[Description of the task] Restate word for word the line with "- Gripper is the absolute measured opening" and all lines after it; please stop only at the end of the listing below.

[Information shown]
┄┄┄┄┄┄

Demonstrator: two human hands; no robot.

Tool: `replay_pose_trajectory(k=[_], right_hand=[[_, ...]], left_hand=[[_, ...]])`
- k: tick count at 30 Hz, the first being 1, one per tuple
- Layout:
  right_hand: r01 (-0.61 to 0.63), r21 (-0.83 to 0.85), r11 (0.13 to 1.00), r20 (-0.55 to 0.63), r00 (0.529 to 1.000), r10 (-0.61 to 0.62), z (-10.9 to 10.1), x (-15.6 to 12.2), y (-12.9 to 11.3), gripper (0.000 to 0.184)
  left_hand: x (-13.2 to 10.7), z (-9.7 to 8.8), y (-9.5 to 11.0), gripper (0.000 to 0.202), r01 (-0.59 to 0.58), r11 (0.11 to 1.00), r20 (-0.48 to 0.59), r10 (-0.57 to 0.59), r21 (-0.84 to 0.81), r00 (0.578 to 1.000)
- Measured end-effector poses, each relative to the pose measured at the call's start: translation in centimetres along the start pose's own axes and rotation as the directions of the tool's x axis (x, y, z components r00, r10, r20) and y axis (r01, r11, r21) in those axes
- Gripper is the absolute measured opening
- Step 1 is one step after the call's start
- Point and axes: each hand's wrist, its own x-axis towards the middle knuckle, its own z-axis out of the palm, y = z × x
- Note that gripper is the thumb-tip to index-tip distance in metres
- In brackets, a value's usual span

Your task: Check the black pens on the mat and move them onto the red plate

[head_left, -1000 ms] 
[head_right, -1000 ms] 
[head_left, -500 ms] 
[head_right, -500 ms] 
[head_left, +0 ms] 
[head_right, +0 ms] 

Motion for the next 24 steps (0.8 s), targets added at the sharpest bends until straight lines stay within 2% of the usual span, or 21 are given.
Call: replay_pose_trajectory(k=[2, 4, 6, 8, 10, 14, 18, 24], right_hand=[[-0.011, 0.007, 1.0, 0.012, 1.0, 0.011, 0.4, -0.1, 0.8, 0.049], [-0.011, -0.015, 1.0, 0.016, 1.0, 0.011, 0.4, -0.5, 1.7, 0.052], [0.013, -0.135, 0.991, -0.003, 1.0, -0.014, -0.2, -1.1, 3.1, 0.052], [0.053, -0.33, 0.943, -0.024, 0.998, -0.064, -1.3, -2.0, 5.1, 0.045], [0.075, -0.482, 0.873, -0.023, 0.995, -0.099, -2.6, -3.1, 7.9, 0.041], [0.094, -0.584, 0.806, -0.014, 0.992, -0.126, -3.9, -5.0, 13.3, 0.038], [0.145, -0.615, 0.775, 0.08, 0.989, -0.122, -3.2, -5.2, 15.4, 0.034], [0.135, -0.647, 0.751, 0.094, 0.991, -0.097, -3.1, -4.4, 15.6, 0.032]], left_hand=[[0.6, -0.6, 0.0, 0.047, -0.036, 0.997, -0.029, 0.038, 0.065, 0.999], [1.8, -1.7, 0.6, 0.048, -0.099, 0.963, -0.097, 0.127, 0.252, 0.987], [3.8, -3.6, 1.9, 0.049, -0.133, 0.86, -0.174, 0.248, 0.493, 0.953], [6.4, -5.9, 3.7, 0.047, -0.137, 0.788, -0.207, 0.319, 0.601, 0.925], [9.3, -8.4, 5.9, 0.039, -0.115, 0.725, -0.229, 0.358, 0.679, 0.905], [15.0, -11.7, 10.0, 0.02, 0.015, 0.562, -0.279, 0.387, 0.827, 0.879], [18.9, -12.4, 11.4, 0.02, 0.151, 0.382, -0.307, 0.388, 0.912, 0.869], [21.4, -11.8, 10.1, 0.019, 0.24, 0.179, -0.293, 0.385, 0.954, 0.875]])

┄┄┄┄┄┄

[Response]
- Gripper is the absolute measured opening
- Step 1 is one step after the call's start
- Point and axes: each hand's wrist, its own x-axis towards the middle knuckle, its own z-axis out of the palm, y = z × x
- Note that gripper is the thumb-tip to index-tip distance in metres
- In brackets, a value's usual span

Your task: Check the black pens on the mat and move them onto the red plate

[head_left, -1000 ms] 
[head_right, -1000 ms] 
[head_left, -500 ms] 
[head_right, -500 ms] 
[head_left, +0 ms] 
[head_right, +0 ms] 

Motion for the next 24 steps (0.8 s), targets added at the sharpest bends until straight lines stay within 2% of the usual span, or 21 are given.
Call: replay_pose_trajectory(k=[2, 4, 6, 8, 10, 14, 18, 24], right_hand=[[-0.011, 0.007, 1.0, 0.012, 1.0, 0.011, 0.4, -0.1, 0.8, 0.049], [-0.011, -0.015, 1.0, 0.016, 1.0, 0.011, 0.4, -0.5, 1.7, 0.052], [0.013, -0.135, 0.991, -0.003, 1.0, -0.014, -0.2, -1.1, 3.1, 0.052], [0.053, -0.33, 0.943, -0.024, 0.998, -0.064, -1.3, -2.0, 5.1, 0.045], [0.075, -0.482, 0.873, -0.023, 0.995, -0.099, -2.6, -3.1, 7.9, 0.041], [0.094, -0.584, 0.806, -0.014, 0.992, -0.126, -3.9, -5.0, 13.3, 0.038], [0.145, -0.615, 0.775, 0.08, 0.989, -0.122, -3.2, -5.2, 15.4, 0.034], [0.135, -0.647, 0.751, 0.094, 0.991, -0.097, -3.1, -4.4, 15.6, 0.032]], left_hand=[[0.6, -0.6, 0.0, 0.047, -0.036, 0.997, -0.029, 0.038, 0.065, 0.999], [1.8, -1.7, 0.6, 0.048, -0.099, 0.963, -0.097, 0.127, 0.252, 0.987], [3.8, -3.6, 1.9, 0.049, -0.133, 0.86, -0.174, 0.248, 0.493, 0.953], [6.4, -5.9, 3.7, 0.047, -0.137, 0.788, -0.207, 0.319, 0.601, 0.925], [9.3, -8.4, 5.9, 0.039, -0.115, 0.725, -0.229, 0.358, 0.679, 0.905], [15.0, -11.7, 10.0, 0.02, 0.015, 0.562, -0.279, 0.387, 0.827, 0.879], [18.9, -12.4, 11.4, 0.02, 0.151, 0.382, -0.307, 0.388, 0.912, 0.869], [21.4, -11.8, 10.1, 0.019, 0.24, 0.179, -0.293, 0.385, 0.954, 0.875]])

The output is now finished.